Making Documents Ugly So The Robots Can Learn

An exploration in degrading digital typography to look like real ink on real paper, for synthetic document generation (and fun).

Why bother?

As a UI/UX designer, most of my career has been about making intuitive, legible and accessible interfaces. This project was quite the opposite: the goal being making digital text look weathered, imperfect, and real (and definitely not WCAG 2.1 compliant).

This exploration was not just for aesthetics reasons either, but rather for synthetic document generation. My hypothesis was simple: I wanted to create realistic looking copies for scanned, photographed and otherwise degraded documents where I knew exactly what the source text was, so I could test, validate and potentially train an OCR/document AI system myself.

If synthetic documents look too clean, they’re useless as real world training data, especially for use cases where the subject documents are user uploaded with diverse document conditions. 

Bunker delivery notes, used by commercial ships for documenting fuel delivery, are a great example of the potential variety of layouts, content and style. With no standardized form, every single fuel delivery company creates its own version of the documents, filled out by hand, and then scanned/photographed at 3am after the field is delivered, and sent back to HQ on land.

So, how do I take pristine digital text and make it look similar to the above so that I don’t have to manually create and/or transcribe documents into source truths?
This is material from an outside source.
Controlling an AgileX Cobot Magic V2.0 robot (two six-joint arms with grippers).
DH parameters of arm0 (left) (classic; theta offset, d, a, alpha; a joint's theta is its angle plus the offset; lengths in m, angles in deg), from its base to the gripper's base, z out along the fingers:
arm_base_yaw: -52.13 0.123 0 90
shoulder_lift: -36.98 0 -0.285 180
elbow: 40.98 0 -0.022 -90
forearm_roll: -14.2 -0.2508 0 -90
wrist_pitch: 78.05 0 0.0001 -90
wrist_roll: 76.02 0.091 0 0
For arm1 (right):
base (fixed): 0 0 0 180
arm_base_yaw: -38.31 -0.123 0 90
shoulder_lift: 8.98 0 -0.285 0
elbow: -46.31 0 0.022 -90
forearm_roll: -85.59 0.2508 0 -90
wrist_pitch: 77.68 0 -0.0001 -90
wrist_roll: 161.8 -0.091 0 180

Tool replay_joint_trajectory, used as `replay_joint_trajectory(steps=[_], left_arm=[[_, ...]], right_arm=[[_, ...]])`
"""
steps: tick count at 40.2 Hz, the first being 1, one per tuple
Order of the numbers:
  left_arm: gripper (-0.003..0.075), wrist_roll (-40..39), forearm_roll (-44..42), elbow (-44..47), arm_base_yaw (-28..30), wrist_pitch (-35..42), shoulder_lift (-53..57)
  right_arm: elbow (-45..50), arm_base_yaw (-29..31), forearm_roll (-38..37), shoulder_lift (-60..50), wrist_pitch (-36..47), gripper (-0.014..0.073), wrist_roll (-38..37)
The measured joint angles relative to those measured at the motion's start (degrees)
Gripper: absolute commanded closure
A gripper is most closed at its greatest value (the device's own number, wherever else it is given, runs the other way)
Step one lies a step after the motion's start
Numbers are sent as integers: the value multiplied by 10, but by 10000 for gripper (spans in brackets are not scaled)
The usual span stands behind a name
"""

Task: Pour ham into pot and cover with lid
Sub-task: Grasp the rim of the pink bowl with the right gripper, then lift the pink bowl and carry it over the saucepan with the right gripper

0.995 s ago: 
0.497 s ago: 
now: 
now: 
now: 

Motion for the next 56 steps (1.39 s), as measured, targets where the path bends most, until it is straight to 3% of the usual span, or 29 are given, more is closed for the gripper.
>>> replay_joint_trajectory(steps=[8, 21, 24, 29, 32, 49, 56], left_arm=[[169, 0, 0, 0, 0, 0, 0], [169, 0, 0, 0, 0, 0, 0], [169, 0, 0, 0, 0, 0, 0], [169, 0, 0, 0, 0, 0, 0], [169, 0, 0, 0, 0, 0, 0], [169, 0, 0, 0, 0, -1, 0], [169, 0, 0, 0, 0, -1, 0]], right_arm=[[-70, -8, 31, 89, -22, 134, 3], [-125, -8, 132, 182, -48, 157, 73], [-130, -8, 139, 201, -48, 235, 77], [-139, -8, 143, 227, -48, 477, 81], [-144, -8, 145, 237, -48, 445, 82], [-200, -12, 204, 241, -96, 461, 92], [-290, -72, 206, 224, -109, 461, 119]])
Something I’ve done many times, and often made plenty of mistakes in the transcription process, resulting in inaccurate experiments.

Oh, and as a web person, can I do this whole thing entirely with web technologies?

The Obvious First Try

The first thing I obviously reached for was good ol' CSS. Text-shadow, opacity, color adjustments; the usual. Quick to try and easy to tweak via the dev tools.
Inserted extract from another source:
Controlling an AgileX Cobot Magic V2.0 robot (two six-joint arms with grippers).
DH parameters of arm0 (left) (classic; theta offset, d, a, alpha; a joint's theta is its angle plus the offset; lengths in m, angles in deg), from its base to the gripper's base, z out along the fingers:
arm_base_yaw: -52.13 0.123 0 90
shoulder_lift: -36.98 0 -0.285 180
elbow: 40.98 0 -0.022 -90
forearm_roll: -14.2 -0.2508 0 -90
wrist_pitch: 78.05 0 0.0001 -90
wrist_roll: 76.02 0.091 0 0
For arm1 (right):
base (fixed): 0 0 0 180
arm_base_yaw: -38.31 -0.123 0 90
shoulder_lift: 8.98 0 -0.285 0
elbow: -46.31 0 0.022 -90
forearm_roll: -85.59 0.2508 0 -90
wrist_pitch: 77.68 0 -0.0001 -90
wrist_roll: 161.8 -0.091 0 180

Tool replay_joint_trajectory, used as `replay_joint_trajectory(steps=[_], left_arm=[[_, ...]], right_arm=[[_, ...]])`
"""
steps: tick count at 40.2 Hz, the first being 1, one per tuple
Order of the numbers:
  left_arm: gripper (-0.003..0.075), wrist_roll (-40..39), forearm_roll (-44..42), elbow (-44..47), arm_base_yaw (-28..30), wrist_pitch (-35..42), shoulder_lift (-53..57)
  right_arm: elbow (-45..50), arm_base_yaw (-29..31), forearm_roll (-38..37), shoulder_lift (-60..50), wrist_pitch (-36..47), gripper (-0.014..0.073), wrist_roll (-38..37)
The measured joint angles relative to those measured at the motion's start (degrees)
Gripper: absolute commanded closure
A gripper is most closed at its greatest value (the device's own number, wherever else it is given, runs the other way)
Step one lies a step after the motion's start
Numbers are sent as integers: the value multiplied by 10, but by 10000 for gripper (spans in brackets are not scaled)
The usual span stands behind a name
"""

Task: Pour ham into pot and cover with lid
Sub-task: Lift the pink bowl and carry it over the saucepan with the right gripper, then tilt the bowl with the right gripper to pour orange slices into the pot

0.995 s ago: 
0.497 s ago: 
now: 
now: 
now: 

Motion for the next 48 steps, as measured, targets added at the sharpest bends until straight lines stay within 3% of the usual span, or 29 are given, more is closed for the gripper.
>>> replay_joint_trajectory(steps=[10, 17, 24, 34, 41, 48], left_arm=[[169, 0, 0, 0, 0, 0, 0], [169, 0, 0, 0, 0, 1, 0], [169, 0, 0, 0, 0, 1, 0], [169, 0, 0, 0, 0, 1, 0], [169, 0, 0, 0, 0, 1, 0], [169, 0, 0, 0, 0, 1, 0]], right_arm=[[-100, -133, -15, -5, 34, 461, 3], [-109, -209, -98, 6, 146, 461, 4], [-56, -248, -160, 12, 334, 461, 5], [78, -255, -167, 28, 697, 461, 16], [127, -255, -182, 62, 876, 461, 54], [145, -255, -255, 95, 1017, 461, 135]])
It didn’t work. Which may have been obvious, but hey, worth a shot.

CSS effects are uniform, so they apply the same treatment to every pixel of a text element. A text-shadow adds an identical halo around every edge. Opacity dims everything equally. There’s no way to make the thin part of a serif fade differently from the thick stroke of the stem. The text is still digitally perfect underneath. Attempts to apply per word or character effects may have helped, but you’d still have the same issue with stroke, intensity and clarity uniformity.

Pixel-Level Control

To simulate real ink, especially for handwritten text, I needed to try and replicate the shape of each stroke. I moved to canvas rendering where I could inspect, and then try to modify, every pixel individually. 
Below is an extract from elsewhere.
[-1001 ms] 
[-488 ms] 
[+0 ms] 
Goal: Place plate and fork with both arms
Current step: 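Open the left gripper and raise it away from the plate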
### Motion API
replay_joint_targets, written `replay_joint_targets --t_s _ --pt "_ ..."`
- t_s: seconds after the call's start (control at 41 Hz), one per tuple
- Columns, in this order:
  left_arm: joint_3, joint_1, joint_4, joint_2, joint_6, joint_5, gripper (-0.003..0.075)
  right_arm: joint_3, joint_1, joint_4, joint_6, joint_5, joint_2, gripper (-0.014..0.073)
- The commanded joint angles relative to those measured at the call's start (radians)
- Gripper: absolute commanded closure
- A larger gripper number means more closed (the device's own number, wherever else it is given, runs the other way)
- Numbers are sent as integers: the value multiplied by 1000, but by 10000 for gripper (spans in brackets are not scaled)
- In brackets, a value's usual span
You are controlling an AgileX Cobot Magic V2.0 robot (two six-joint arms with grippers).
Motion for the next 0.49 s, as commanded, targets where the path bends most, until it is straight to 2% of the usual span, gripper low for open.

The trick came down to measuring how far each pixel sits from the edge of a letter. Pixels deep inside a thick stroke behave differently from pixels at the very tip of a serif. Once you have that distance, you can simulate what ink actually does: thin parts fade out, corners get darker where ink collects, and pressure changes across a stroke.

Adding Noise

Canvas pixel processing was working, but the results were still too regular. Real ink has organic variation from paper grain, humidity, age, and the physics of liquid on an absorbent surface like paper. Moving to WebGL shaders with simple noise (an efficient, battle tested noise generation algorithm far too complex for my intellect and also apparently a patented one, so OpenSimplexNoise it is) let me then layer multiple frequencies of randomness into the effects. Fine noise for texture, low frequency for gradual density shifts to try and recreate the uneven nature of ink. The result is a type that renders as it were feathering into the paper, and bleeding with some degree of organic irregularity. 

We were getting closer.

Still Too Perfect

The effects looked decent in isolation, but applied to a full word, something still felt off. Similar to applying CSS properties, every character ends up with the exact same treatment. Look at the repeated letters below; they’re pixel identical clones, and even with some handwriting fonts having natural variation built into them, it’s not something we could rely on.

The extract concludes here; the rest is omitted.